Source data:
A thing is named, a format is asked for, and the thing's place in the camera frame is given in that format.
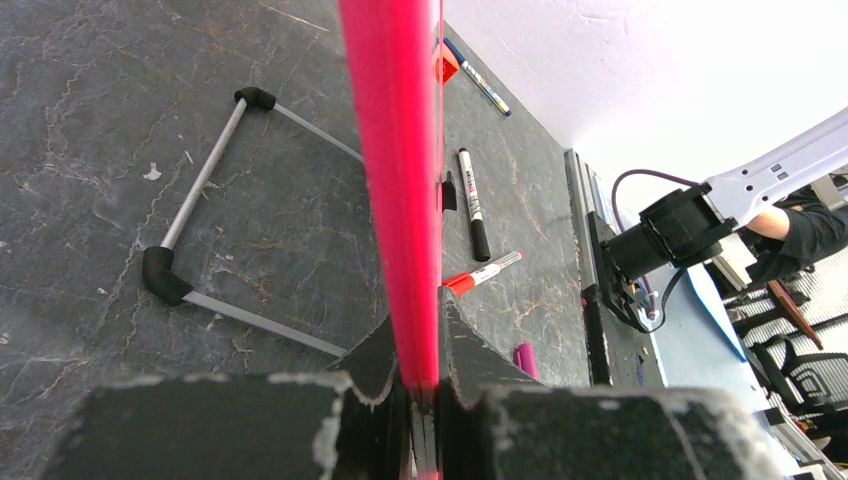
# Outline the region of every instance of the white wall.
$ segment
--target white wall
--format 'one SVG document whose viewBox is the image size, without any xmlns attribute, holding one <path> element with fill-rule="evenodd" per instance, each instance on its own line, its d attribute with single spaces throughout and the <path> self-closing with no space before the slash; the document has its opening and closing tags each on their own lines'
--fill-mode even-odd
<svg viewBox="0 0 848 480">
<path fill-rule="evenodd" d="M 844 0 L 445 0 L 445 18 L 610 184 L 702 180 L 848 106 Z M 670 189 L 628 179 L 622 200 Z"/>
</svg>

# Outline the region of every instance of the marble table surface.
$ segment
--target marble table surface
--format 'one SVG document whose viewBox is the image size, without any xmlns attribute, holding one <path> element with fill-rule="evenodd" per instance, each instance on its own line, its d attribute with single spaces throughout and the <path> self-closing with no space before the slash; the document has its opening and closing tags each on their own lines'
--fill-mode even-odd
<svg viewBox="0 0 848 480">
<path fill-rule="evenodd" d="M 165 306 L 140 262 L 235 90 L 269 90 L 359 149 L 335 2 L 19 0 L 0 25 L 0 478 L 37 476 L 93 385 L 326 367 Z M 462 306 L 502 353 L 531 342 L 545 383 L 588 385 L 563 149 L 448 33 L 514 113 L 451 80 L 446 168 L 472 153 L 493 255 L 526 255 Z M 198 291 L 343 348 L 388 312 L 361 164 L 276 113 L 245 115 L 175 250 Z M 462 208 L 445 215 L 444 252 L 445 277 L 479 266 Z"/>
</svg>

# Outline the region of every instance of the wire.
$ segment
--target wire
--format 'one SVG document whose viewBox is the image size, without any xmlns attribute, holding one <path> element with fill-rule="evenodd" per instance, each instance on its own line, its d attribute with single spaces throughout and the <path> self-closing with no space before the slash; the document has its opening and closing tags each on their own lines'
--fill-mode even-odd
<svg viewBox="0 0 848 480">
<path fill-rule="evenodd" d="M 621 215 L 619 214 L 619 211 L 618 211 L 618 187 L 619 187 L 619 185 L 621 185 L 622 180 L 624 180 L 625 178 L 632 176 L 632 175 L 650 175 L 652 177 L 659 177 L 659 178 L 662 178 L 664 180 L 668 180 L 670 182 L 679 183 L 679 184 L 685 185 L 687 187 L 698 186 L 697 182 L 693 182 L 691 180 L 686 180 L 685 178 L 681 178 L 681 177 L 671 175 L 671 174 L 668 174 L 668 173 L 659 172 L 657 170 L 651 170 L 649 168 L 637 168 L 637 169 L 628 170 L 628 171 L 622 173 L 621 175 L 618 176 L 618 178 L 615 179 L 615 182 L 612 184 L 612 194 L 610 195 L 612 197 L 612 213 L 613 213 L 613 215 L 615 215 L 615 223 L 618 224 L 618 229 L 621 231 L 621 233 L 624 233 L 624 222 L 621 221 Z M 660 306 L 661 306 L 661 312 L 660 313 L 662 314 L 662 317 L 660 318 L 660 324 L 657 327 L 655 327 L 654 329 L 652 329 L 652 330 L 650 330 L 646 333 L 654 333 L 657 330 L 659 330 L 660 327 L 665 325 L 665 302 L 668 301 L 668 296 L 671 295 L 671 290 L 674 288 L 674 286 L 680 280 L 680 277 L 683 276 L 684 272 L 685 272 L 684 269 L 680 269 L 677 272 L 675 272 L 674 276 L 671 277 L 671 280 L 668 282 L 668 285 L 665 288 L 665 292 L 663 292 L 662 301 L 660 302 Z M 645 285 L 645 289 L 648 291 L 648 294 L 650 295 L 650 293 L 654 289 L 651 288 L 651 283 L 648 281 L 648 277 L 642 276 L 640 278 L 640 280 L 642 280 L 642 284 Z M 650 298 L 651 298 L 651 311 L 648 313 L 648 318 L 650 318 L 651 320 L 656 320 L 655 318 L 652 318 L 652 317 L 654 316 L 654 312 L 657 311 L 657 301 L 656 301 L 656 299 L 654 298 L 653 295 L 651 295 Z"/>
</svg>

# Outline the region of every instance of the orange object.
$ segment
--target orange object
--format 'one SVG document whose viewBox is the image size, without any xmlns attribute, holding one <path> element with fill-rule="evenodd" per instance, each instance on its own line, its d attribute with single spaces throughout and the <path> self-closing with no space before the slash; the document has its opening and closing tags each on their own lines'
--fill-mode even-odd
<svg viewBox="0 0 848 480">
<path fill-rule="evenodd" d="M 441 72 L 439 71 L 439 60 L 441 59 Z M 433 56 L 433 69 L 435 70 L 436 80 L 440 80 L 439 83 L 442 85 L 448 83 L 448 80 L 451 79 L 456 72 L 459 71 L 459 62 L 456 61 L 456 57 L 447 48 L 444 42 L 439 42 L 439 48 L 436 50 L 435 55 Z"/>
</svg>

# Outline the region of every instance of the blue marker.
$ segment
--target blue marker
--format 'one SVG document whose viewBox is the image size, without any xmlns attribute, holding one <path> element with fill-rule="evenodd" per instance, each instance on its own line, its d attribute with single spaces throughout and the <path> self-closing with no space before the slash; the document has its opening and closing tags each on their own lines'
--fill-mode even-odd
<svg viewBox="0 0 848 480">
<path fill-rule="evenodd" d="M 445 37 L 444 40 L 445 45 L 447 45 L 451 53 L 453 53 L 453 56 L 456 57 L 456 61 L 459 62 L 459 66 L 462 67 L 463 70 L 465 70 L 465 73 L 467 73 L 472 80 L 474 80 L 474 83 L 476 83 L 477 86 L 480 87 L 480 90 L 483 90 L 483 93 L 485 93 L 486 96 L 489 97 L 489 100 L 491 100 L 496 107 L 498 107 L 498 110 L 500 110 L 501 113 L 503 113 L 507 117 L 512 115 L 512 110 L 509 109 L 509 107 L 506 105 L 506 102 L 504 102 L 503 99 L 499 97 L 498 94 L 494 92 L 494 90 L 492 90 L 492 87 L 490 87 L 489 84 L 486 83 L 485 80 L 483 80 L 483 77 L 481 77 L 480 74 L 477 73 L 477 70 L 471 68 L 471 65 L 468 64 L 468 60 L 466 60 L 465 57 L 461 53 L 459 53 L 459 49 L 456 48 L 456 45 L 454 45 L 453 42 L 451 42 L 447 37 Z"/>
</svg>

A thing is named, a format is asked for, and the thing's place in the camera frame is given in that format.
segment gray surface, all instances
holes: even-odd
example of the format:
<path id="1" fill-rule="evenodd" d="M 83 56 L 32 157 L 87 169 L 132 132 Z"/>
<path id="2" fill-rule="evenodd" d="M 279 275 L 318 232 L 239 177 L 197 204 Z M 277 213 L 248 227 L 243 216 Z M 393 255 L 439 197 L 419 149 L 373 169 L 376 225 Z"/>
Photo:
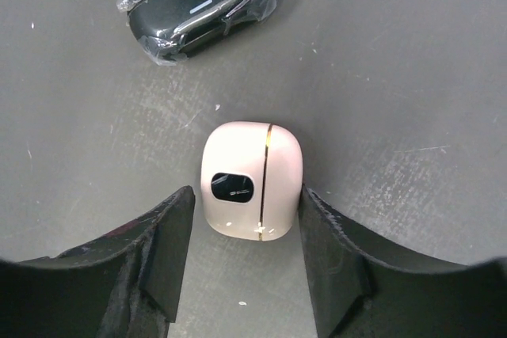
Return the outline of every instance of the gray surface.
<path id="1" fill-rule="evenodd" d="M 507 252 L 507 0 L 283 0 L 176 67 L 115 1 L 0 0 L 3 256 L 55 255 L 197 186 L 230 120 L 290 128 L 306 182 L 386 237 L 462 263 Z M 297 228 L 236 241 L 198 206 L 171 332 L 314 336 Z"/>

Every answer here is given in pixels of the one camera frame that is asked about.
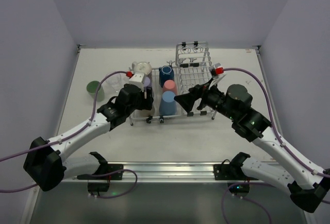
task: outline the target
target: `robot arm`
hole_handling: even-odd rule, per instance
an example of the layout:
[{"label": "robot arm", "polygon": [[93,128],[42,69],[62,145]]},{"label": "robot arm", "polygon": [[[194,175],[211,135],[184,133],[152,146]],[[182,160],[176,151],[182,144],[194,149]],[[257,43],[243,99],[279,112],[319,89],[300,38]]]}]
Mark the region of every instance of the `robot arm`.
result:
[{"label": "robot arm", "polygon": [[32,142],[30,148],[56,142],[55,145],[29,152],[23,166],[43,191],[53,189],[64,178],[96,172],[106,173],[107,162],[96,152],[85,158],[70,159],[69,156],[97,136],[124,123],[136,109],[151,110],[152,91],[144,90],[143,78],[144,74],[131,77],[130,84],[120,90],[115,102],[110,99],[97,110],[92,119],[47,141],[39,137]]},{"label": "robot arm", "polygon": [[[329,171],[307,159],[281,135],[283,143],[280,143],[271,122],[251,108],[252,96],[244,86],[231,85],[224,94],[213,82],[210,80],[204,85],[196,85],[189,89],[189,93],[176,96],[175,100],[185,111],[190,112],[195,101],[201,98],[198,110],[209,106],[230,118],[233,122],[232,128],[237,134],[266,151],[284,168],[281,170],[259,162],[248,154],[239,153],[229,164],[235,175],[244,174],[272,184],[289,194],[291,200],[300,208],[314,212],[330,189],[330,179],[317,175],[317,172],[328,175]],[[304,164],[313,168],[315,173],[303,167],[285,147]]]}]

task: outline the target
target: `black bracket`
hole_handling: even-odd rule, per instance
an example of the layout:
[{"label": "black bracket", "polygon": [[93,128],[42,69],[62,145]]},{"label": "black bracket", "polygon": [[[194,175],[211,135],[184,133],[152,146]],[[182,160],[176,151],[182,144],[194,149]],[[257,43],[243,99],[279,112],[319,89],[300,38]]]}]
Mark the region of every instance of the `black bracket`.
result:
[{"label": "black bracket", "polygon": [[200,63],[182,63],[180,64],[181,68],[188,68],[188,67],[199,67]]},{"label": "black bracket", "polygon": [[[121,170],[124,168],[123,164],[101,164],[97,171],[93,175],[102,175],[112,173],[117,170]],[[111,180],[122,180],[123,172],[116,173],[111,175]],[[91,177],[90,175],[84,174],[77,176],[79,180],[109,180],[110,177]]]},{"label": "black bracket", "polygon": [[149,116],[145,121],[147,124],[151,124],[151,121],[153,120],[152,116]]},{"label": "black bracket", "polygon": [[107,192],[110,188],[110,181],[106,183],[88,183],[87,184],[87,191],[91,194],[98,193],[100,192]]},{"label": "black bracket", "polygon": [[234,175],[231,172],[230,164],[215,164],[213,165],[213,173],[215,180],[257,180],[245,175]]}]

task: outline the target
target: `wire dish rack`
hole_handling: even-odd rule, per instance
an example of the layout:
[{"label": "wire dish rack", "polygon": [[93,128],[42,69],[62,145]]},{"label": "wire dish rack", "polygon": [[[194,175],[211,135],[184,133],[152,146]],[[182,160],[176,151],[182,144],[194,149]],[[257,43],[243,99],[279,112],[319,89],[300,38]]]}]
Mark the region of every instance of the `wire dish rack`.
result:
[{"label": "wire dish rack", "polygon": [[[177,44],[175,50],[175,66],[172,65],[174,61],[169,61],[167,63],[174,71],[174,81],[179,95],[188,93],[190,88],[197,84],[204,84],[211,79],[209,67],[212,66],[212,61],[208,50],[207,42],[194,41]],[[159,68],[152,69],[152,88],[154,93],[154,115],[148,117],[140,116],[141,112],[135,111],[129,117],[130,125],[133,125],[134,121],[143,120],[150,124],[158,120],[160,123],[164,123],[164,120],[168,118],[194,117],[200,115],[211,115],[212,119],[215,118],[216,112],[209,107],[206,107],[203,111],[197,110],[201,100],[195,102],[192,111],[189,113],[176,103],[176,115],[161,116],[158,111],[162,97],[162,88],[159,84]]]}]

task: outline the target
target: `cup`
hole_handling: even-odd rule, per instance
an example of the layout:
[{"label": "cup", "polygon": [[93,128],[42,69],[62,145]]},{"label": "cup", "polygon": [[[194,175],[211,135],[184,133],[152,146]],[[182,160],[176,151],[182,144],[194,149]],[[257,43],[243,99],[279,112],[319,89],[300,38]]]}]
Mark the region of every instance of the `cup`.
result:
[{"label": "cup", "polygon": [[109,88],[112,93],[119,93],[120,89],[122,89],[124,85],[128,83],[128,80],[129,78],[123,74],[115,74],[107,78],[105,81],[107,84],[109,84]]},{"label": "cup", "polygon": [[163,86],[163,92],[166,92],[166,91],[171,91],[173,92],[175,95],[177,95],[177,88],[176,88],[176,84],[173,80],[167,80],[165,83],[164,83],[164,86]]},{"label": "cup", "polygon": [[[99,81],[91,81],[89,84],[86,86],[86,90],[89,93],[89,95],[94,99],[95,98],[95,93],[98,85],[100,84]],[[97,98],[96,101],[102,101],[104,100],[104,90],[103,87],[100,86],[100,89],[97,92]]]},{"label": "cup", "polygon": [[170,116],[176,114],[176,101],[174,100],[175,94],[171,91],[163,93],[159,105],[159,114],[162,116]]},{"label": "cup", "polygon": [[174,80],[174,71],[171,66],[163,66],[159,68],[159,84],[161,87],[167,80]]}]

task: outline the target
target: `white wall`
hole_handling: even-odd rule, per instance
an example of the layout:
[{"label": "white wall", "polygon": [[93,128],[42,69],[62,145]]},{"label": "white wall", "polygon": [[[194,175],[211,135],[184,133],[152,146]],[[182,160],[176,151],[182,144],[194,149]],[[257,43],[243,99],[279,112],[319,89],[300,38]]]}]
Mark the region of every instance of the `white wall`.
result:
[{"label": "white wall", "polygon": [[[288,0],[261,57],[284,136],[329,168],[330,0]],[[316,216],[328,223],[329,206]]]},{"label": "white wall", "polygon": [[77,43],[96,47],[260,45],[287,0],[54,0]]},{"label": "white wall", "polygon": [[[53,0],[0,0],[0,158],[54,135],[76,46]],[[31,184],[25,156],[0,164],[0,189]],[[0,194],[1,223],[17,223],[28,192]]]}]

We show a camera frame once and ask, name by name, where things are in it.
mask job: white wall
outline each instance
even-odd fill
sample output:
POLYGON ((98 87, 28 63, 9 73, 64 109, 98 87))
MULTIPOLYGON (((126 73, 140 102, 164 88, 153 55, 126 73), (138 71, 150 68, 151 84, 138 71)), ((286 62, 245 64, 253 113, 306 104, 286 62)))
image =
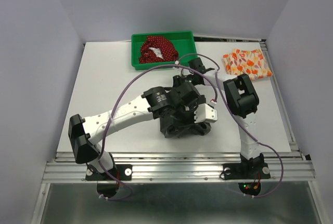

■ EXERCISE DIRECTIONS ■
Write only the number of lines in the data where the word "orange" occurs.

■ ANSWER SECTION ■
2